PBGC Q&As: Impact of COVID-19 and CARES Act on Single-Employer Pension Plans

Brownstein Hyatt Farber Schreck

The Pension Benefit Guaranty Corporation (“PBGC”) has posted questions and answers (“Q&As”) related to the impact that COVID-19 and the Coronavirus Aid, Relief, and Economic Security Act, Pub. L. 116-136 (March 27, 2020) (the “CARES Act”) has on reporting contributions missed for 2020, PBGC premiums and PBGC program operations related to single-employer defined benefit pension plans. Below is a summary of these Q&As:

Reportable Events—Missed Contributions for 2020

  • No Reporting for Use of 2020 Contribution Deadline Extension. Because section 3608(a) of the CARES Act extends the due date for contributions required to be made in 2020 (including quarterly contributions) to Jan. 1, 2021 (the “2020 Contribution Deadline Extension”), missed contributions otherwise payable to the plan in 2020, but for the 2020 Contribution Deadline Extension, become a reportable event only if these contributions are not paid to the plan by the Jan. 1, 2021, extended contribution due date. Employers are not required to report that they are taking advantage of the 2020 Contribution Deadline Extension.
  • Reporting Required If Jan. 1, 2021, Extended Deadline Is Missed. If the contributions required to be made to the plan in 2020 are not made by the Jan. 1, 2021, deadline, notice of a reportable event generally is required to be filed with the PBGC:
    • If the accumulated value of the missed contributions exceeds $1 million:
      • Use Form 200.
      • File by Jan. 11, 2021.
    • Otherwise, and if the reporting obligation is not waived under PBGC regulation § 4043.25(c):
      • Use Form 10.
      • File by Feb. 1, 2021.

Premiums

  • Impact on Variable Rate Premium Calculation. As a result of the 2020 Contribution Deadline Extension, single‑employer pension plans have an additional month to make prior year contributions that will be reflected in the variable rate premium (“VRP”) calculation.

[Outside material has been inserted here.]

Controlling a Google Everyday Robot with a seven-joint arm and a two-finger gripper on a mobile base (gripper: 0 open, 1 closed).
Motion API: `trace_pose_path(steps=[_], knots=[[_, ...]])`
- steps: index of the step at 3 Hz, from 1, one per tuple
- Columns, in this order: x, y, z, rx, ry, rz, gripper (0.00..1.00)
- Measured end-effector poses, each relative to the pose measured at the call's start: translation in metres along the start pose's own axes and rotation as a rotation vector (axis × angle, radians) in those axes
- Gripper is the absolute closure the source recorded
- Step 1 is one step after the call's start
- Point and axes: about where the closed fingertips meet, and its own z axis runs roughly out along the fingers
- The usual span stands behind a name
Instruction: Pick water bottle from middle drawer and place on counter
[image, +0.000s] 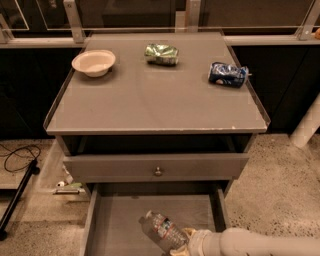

To illustrate, the PBGC provides an example for a calendar year single-employer pension plan:

  • The due date for the 2020 premium is Oct. 15, 2020. In most cases, PBGC premiums are due on the 15th day of the 10th full calendar month in the plan year.
  • Ordinarily, the last day for making a required contribution for the 2019 plan year would have been Sept. 15, 2020. As a result, ordinarily, these contributions would be included in the VRP calculation for the plan’s 2020 premium.
  • Instead, due to the 2020 Contribution Deadline Extension, the last day for making a required contribution for the 2019 plan year is Jan. 1, 2021. This means that contributions for 2019 could be made after the due date of the PBGC premium for 2020.
  • Timing Impacts VRP calculation: If we assume that the premium for 2020 is filed on Oct. 15, 2020, then the discounted value of contributions for 2019 that are received by the plan after Sept. 15, 2020, but on or before Oct. 15, 2020, would be included in the asset value for VRP calculation purposes. However, the discounted value of contributions for 2019 received by the plan after Oct.15, 2020, are not included in the asset value for VRP calculation purposes.
  • No Refunds If Prior Year Contribution Is Made After Premium Filing. No amendment of the premium filing, or a request for a premium refund, is allowed if a contribution for the prior year is made after the premium (for that year) is filed. Brownstein Comment: Because the time value of a delayed contribution may or may not be worth more than the contibution’s impact on the VRP amount, we recommend that single-employer plan sponsors work with their actuaries to determine the most advantageous and cost-effective time for making contributions and the premium filing.
PBGC Single‑Employer Program Operations

Notwithstanding the ongoing COVID-19 national health emergency, the Q&As confirm that PBGC is not suspending any of its activities and intends to continue its operations without material change. For example:

  • Distress Terminations. The PBGC will continue to process distress terminations.
    • The PBGC encourages a pre-filing consultation between the plan sponsor and the agency to help determine if distress termination is appropriate. The PBGC will:
      • Provide information on the criteria and process for a distress termination.
      • Recognize that the impact of COVID-19 on plan sponsors is not fully known and financial projections may change as a result.
      • Discuss specific facts impacting a plan sponsor’s financial projections.
  • PBGC-Initiated Terminations. The PBGC will continue to review cases and exercise its discretion to initiate plan terminations, based on applicable facts and circumstances.
  • Collections. The PBGC will continue to work with plan sponsors to collect termination liability amounts, taking into account a sponsor’s ability to pay based on the facts and circumstances of each case.
  • Early Warning Program. The PBGC will continue to operate its early warning program, monitor corporate transactions and events, and request additional information when warranted.

DISCLAIMER: Because of the generality of this update, the information provided herein may not be applicable in all situations and should not be acted upon without specific legal advice based on particular situations.